Изменить размер шрифта - +
Она распахнула дверь в кабинет директора и прижала того к стенке. Куда он смотрит? Почему она должна все это терпеть? Она, с тридцатилетним опытом преподавательской работы, чем даже он не может похвастаться! Она, прекрасно сдавшая академические экзамены и даже собиравшаяся в докторантуру!

И три дня спустя Мэри — или Мари — стояла под хрустальной люстрой в гостиной Эльсы Линдстрём и приседала в книксене, потому что директор велел делать книксен, и извинялась так, как велел извиниться директор. В последний момент она попыталась сохранить остатки собственного достоинства, добавив от себя, что просит прощения за поведение класса, а не за критику, но замолчала: директор положил руку ей на плечо. Эльса Линдстрём в шелковом халате и в бигуди сложила руки на пышном бюсте. Извинения приняты. И ни слова о том, что семестровые оценки самой Мэри — или Мари — будут снижены. Чтобы это оказалось неожиданностью.
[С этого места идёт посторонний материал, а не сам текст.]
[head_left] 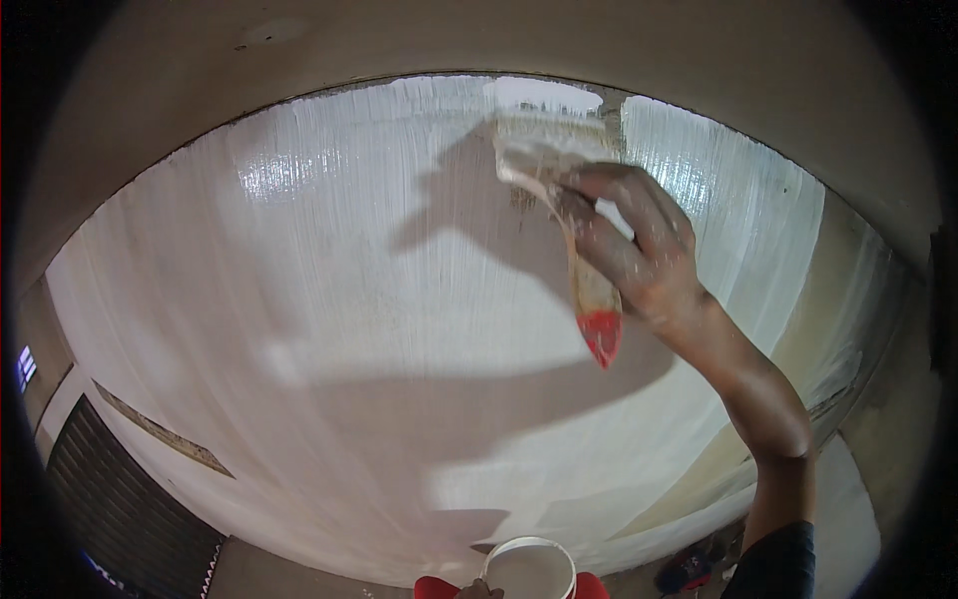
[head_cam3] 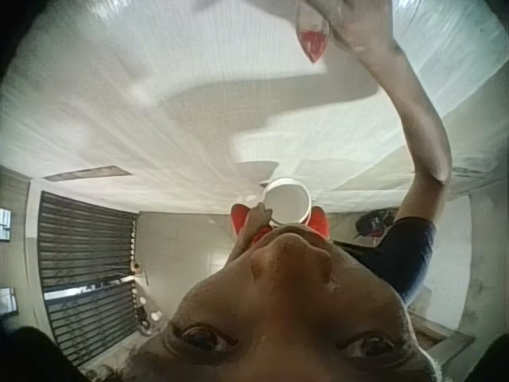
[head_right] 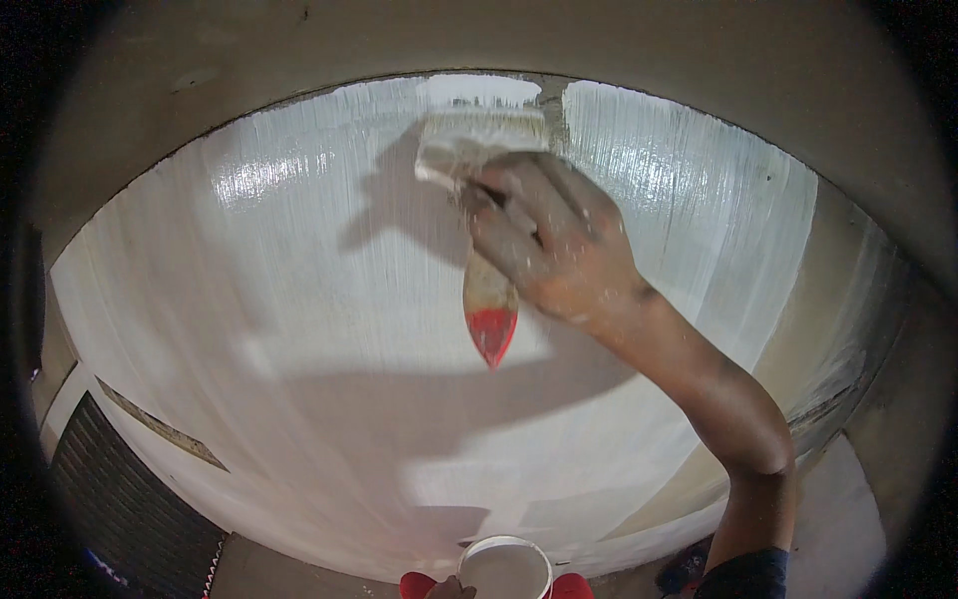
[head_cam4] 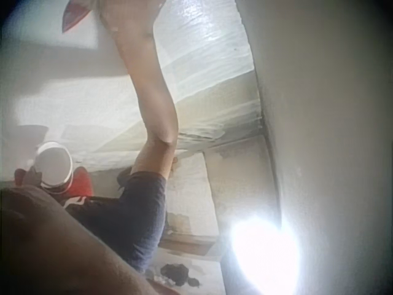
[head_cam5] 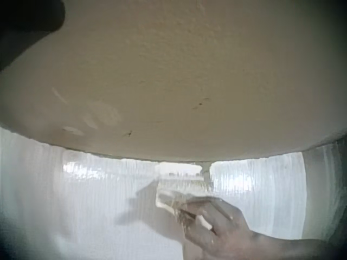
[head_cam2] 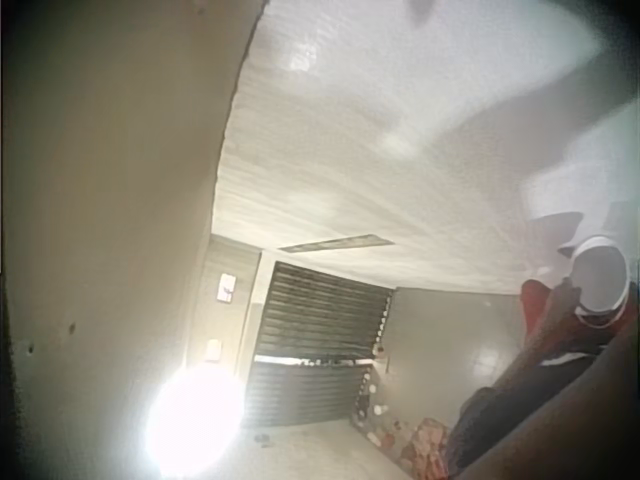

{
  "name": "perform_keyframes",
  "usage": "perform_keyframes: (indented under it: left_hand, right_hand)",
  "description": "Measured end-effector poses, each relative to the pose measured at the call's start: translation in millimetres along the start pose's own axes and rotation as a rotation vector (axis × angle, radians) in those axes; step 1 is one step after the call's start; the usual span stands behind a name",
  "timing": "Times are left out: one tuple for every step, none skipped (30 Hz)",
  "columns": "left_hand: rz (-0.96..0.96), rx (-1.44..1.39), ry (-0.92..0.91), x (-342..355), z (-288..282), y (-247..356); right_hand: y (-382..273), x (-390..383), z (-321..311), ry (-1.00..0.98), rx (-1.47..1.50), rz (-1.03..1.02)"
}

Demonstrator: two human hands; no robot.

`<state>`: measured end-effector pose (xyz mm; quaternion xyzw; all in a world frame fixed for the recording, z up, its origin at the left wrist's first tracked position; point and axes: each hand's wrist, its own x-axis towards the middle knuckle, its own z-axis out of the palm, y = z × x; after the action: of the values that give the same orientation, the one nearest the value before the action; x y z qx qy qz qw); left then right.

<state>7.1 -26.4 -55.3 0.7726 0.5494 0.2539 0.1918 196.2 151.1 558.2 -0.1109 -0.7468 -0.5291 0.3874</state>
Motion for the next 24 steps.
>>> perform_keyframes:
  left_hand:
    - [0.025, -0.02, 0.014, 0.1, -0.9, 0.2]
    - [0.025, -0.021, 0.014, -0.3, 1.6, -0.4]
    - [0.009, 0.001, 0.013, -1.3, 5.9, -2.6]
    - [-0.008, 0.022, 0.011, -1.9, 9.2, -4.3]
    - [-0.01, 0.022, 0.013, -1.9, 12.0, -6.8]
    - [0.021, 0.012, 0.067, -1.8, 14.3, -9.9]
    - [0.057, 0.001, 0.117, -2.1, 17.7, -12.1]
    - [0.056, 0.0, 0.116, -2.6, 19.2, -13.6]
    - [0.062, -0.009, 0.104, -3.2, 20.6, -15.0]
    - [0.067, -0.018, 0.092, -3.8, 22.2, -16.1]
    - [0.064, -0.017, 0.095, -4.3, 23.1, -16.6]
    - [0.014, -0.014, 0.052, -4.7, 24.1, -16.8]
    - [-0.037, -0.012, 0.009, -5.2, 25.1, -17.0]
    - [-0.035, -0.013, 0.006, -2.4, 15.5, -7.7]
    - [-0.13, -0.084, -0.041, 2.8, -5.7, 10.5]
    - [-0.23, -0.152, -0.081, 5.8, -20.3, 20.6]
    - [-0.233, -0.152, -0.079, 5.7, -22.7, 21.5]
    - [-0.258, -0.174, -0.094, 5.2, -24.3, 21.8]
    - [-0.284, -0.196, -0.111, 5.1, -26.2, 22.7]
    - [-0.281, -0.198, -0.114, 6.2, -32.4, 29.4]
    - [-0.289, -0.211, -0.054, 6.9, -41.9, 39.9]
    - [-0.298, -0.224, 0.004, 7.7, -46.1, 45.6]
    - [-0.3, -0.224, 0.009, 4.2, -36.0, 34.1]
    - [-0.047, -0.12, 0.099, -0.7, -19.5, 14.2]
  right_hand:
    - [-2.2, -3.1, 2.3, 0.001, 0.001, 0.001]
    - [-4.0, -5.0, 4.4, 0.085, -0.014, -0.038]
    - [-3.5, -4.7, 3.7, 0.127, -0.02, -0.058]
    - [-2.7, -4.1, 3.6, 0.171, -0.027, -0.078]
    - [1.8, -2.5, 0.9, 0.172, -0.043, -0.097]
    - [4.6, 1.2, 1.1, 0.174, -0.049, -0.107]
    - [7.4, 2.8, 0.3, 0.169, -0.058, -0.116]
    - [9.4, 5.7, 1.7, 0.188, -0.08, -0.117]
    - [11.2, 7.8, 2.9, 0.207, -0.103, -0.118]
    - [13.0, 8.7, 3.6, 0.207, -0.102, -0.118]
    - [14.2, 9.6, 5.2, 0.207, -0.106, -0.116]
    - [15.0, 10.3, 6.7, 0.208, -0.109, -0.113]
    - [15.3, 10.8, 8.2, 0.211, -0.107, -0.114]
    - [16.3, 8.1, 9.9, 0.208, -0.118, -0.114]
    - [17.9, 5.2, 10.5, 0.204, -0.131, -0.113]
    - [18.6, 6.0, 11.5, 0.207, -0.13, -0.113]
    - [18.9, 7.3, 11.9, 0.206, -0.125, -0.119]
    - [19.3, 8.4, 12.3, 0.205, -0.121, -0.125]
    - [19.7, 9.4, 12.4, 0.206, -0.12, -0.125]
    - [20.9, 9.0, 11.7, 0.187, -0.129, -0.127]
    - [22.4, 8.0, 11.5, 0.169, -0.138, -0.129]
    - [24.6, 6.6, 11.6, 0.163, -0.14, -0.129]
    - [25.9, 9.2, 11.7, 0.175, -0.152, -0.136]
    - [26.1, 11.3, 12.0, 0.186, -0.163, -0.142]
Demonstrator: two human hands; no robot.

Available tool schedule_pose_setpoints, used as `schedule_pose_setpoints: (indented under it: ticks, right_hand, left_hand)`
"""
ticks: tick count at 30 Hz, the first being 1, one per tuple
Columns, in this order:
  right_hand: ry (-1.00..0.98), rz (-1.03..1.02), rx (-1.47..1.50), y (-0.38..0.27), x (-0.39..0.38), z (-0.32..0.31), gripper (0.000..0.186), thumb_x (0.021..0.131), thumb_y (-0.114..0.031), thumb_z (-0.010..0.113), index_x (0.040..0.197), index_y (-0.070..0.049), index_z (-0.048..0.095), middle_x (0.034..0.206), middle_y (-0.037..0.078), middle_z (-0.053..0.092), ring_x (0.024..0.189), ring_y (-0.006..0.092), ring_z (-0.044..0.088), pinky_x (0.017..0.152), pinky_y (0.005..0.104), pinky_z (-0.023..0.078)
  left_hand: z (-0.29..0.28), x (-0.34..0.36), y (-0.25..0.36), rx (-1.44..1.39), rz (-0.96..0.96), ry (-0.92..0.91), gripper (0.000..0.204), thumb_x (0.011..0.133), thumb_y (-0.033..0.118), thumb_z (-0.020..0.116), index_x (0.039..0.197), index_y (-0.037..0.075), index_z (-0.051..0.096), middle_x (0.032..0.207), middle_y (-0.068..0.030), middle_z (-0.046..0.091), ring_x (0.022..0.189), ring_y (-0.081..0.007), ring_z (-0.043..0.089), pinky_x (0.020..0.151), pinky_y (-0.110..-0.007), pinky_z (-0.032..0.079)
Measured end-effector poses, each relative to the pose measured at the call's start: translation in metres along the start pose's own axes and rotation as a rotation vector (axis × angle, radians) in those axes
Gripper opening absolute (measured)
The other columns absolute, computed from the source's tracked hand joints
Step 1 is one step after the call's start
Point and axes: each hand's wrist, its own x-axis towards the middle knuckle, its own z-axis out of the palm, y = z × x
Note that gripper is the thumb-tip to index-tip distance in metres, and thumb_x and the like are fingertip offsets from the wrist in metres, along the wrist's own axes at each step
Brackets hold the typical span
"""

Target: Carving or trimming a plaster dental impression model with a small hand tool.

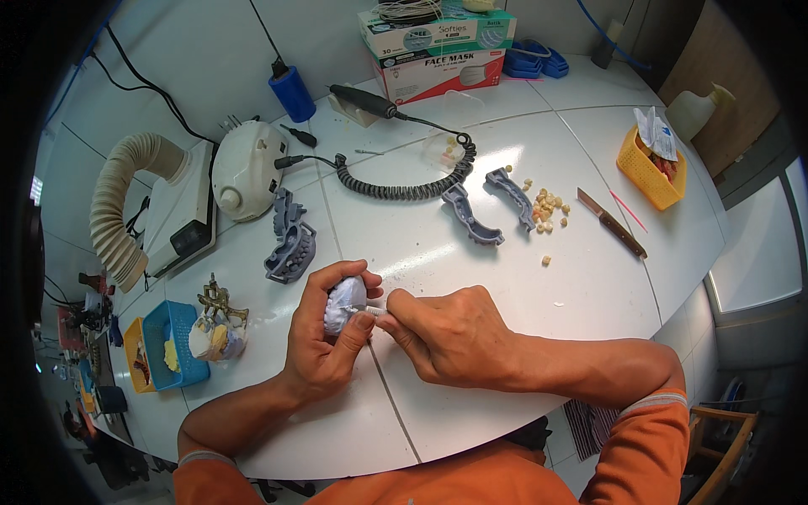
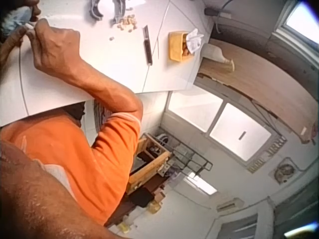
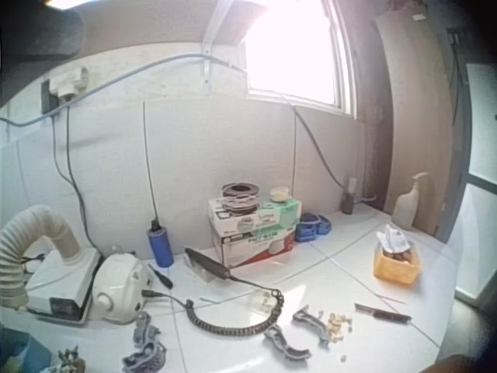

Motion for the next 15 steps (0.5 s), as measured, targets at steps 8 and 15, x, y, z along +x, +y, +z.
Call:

Мари чуть вздыхает и смотрит на серый дом. Почему она это сделала? Почему взяла на себя чужую вину? Она ведь не болтала на уроках. Никогда не корчила рожи за спиной Эльсы Линдстрём. И бумажками в классе не кидалась.

Ответ прост. Она все равно была виновата. Вина была костюмом, что всегда висел наготове в ее шкафу и в который она облачалась каждое утро. Без него она чувствовала себя голой.

Какой тут задрипанный номер. Какой тоскливый.

Ложусь на бежевое покрывало и смотрю в потолок, заставляю себя вернуться в свою собственную действительность. Я больше не хочу оставаться в мире Мари, я хочу побыть здесь, подумать и попытаться понять, не фантазируя.

Я бросила Сверкера. Что я чувствую? Вину?

Нет. Вины я не ощущаю. Нет никакой вины. То, что я раньше звала виной, чувство, в которое всю жизнь облачалась и за которым пряталась, — ложно. Это некое самовосхваление навыворот, индульгенция, самим существованием разрешающая грешника от греха, мучение, в котором заключено также и утешение, и уверенность. Оно словно удостоверяет: если ты испытываешь вину, то не можешь быть совсем уж плохим, и тем самым освобождает от ответа. Вот как я пользовалась своей виной. Я драпировала ею свои истинные чувства, не желая их видеть, не желая держать ответ за собственный гнев, не желая испытывать собственный стыд.

Да, гнев. Я в ярости. Меня бесят мужчины, присвоившие себе право властвовать над женщинами. Гнева моего хватит, чтобы взбунтовать все города земли, содрать кожу с елейных кардиналов Святого Престола и шайки мусульманских фундаменталистов и развесить ее на стенке. Я хотела бы устроить всем этим самодержавным мужикам аутодафе на моем берегу и сама запалила бы костер, я хотела бы забить ногами до смерти всех на свете мужей, избивающих жен, оскальпировать всех сутенеров, а их клиентам засунуть под ногти горящие спички. Особенно одному.

Но я этого не делаю. Как же! И взамен стыжусь своего гнева. Как стыжусь быть такой, какая есть, носить имя, какое ношу, жить той жизнью, для которой рождена. Как стыжусь собственной трусости, и того, что не могу переписать историю и сделать моих родителей счастливыми, и того, что я никогда не понимала, почему Сверкер выбрал меня, и что ни разу не задалась вопросом, зачем он нужен мне. Как стыжусь того, что у меня всегда было два лица, и того, что я всю жизнь разговаривала, но так и не выучилась говорить.

Я теперь понимаю, что корни этого стыда — не только во мне. Он отчасти вырос из бесстыдства других. Херберта. Ренате. Сверкера.

И все-таки. За молчаливой злостью Херберта стояла вечность молчания. За жесткими словами Ренате — храм страдания. А за Сверкеровой неспособностью держать ширинку на замке мне всегда виделась ухмылка Хольгера и уклончивый взгляд Элисабет.

Они заслуживают сострадания. Но ведь и я тоже. И Мари.

 

К ужину у нее будет гость. Она не поняла, как так вышло и подозревает, что Святоша сам напросился неким хитроумно завуалированным способом, но это дела не меняет.